- Exercise instructions -
The listing below should be reproduced precisely, except for its images.
*** Begin section ***
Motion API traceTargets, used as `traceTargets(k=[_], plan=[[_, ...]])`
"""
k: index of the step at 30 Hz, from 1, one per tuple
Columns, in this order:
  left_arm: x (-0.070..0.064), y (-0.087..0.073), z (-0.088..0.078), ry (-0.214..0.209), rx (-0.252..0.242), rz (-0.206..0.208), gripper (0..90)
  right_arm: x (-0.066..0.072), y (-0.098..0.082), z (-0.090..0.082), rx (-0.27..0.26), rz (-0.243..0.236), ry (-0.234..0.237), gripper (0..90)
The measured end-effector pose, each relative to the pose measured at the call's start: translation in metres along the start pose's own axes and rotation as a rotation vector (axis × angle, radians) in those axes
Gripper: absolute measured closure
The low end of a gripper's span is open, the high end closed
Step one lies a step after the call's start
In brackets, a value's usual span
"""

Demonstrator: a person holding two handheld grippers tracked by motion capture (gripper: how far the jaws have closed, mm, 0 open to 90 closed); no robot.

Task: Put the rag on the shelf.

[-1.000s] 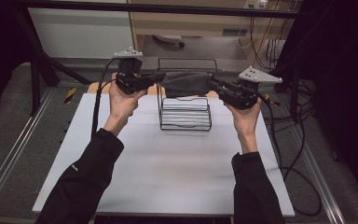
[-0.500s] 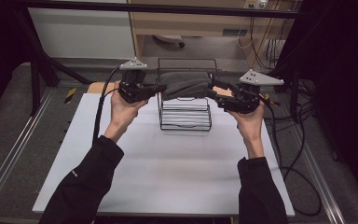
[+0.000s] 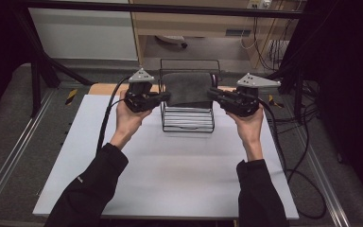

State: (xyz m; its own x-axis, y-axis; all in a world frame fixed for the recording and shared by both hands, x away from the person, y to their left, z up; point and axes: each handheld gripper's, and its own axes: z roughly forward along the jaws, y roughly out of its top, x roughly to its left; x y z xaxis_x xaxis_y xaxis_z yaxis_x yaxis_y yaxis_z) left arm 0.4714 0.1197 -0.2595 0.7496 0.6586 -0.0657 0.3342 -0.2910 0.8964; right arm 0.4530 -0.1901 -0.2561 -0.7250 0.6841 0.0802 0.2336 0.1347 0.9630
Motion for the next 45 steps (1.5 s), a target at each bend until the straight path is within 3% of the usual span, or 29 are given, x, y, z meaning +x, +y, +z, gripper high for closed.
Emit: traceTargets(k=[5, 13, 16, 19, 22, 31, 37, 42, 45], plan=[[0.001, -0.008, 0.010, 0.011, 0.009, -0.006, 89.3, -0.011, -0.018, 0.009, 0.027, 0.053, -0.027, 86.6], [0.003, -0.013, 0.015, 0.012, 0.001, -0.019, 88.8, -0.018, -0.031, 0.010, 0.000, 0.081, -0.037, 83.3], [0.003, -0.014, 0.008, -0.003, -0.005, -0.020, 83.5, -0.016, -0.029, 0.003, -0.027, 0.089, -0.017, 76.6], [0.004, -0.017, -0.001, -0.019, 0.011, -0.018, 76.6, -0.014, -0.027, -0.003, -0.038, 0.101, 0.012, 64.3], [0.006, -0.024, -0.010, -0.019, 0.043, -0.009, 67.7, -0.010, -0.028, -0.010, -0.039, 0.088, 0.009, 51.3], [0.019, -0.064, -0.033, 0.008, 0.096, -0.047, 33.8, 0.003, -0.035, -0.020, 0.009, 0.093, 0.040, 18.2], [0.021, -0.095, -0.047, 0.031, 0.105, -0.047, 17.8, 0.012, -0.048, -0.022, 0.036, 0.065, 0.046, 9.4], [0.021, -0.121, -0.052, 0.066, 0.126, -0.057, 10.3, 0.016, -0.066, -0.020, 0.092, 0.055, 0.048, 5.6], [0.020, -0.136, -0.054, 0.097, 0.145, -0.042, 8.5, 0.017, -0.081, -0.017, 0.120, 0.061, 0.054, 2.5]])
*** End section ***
- Response to the exercise -
Motion API traceTargets, used as `traceTargets(k=[_], plan=[[_, ...]])`
"""
k: index of the step at 30 Hz, from 1, one per tuple
Columns, in this order:
  left_arm: x (-0.070..0.064), y (-0.087..0.073), z (-0.088..0.078), ry (-0.214..0.209), rx (-0.252..0.242), rz (-0.206..0.208), gripper (0..90)
  right_arm: x (-0.066..0.072), y (-0.098..0.082), z (-0.090..0.082), rx (-0.27..0.26), rz (-0.243..0.236), ry (-0.234..0.237), gripper (0..90)
The measured end-effector pose, each relative to the pose measured at the call's start: translation in metres along the start pose's own axes and rotation as a rotation vector (axis × angle, radians) in those axes
Gripper: absolute measured closure
The low end of a gripper's span is open, the high end closed
Step one lies a step after the call's start
In brackets, a value's usual span
"""

Demonstrator: a person holding two handheld grippers tracked by motion capture (gripper: how far the jaws have closed, mm, 0 open to 90 closed); no robot.

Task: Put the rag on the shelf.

[-1.000s] 
[-0.500s] 
[+0.000s] 

State: (xyz m; its own x-axis, y-axis; all in a world frame fixed for the recording and shared by both hands, x away from the person, y to their left, z up; point and axes: each handheld gripper's, and its own axes: z roughly forward along the jaws, y roughly out of its top, x roughly to its left; x y z xaxis_x xaxis_y xaxis_z yaxis_x yaxis_y yaxis_z) left arm 0.4714 0.1197 -0.2595 0.7496 0.6586 -0.0657 0.3342 -0.2910 0.8964; right arm 0.4530 -0.1901 -0.2561 -0.7250 0.6841 0.0802 0.2336 0.1347 0.9630
Motion for the next 45 steps (1.5 s), a target at each bend until the straight path is within 3% of the usual span, or 29 are given, x, y, z meaning +x, +y, +z, gripper high for closed.
Emit: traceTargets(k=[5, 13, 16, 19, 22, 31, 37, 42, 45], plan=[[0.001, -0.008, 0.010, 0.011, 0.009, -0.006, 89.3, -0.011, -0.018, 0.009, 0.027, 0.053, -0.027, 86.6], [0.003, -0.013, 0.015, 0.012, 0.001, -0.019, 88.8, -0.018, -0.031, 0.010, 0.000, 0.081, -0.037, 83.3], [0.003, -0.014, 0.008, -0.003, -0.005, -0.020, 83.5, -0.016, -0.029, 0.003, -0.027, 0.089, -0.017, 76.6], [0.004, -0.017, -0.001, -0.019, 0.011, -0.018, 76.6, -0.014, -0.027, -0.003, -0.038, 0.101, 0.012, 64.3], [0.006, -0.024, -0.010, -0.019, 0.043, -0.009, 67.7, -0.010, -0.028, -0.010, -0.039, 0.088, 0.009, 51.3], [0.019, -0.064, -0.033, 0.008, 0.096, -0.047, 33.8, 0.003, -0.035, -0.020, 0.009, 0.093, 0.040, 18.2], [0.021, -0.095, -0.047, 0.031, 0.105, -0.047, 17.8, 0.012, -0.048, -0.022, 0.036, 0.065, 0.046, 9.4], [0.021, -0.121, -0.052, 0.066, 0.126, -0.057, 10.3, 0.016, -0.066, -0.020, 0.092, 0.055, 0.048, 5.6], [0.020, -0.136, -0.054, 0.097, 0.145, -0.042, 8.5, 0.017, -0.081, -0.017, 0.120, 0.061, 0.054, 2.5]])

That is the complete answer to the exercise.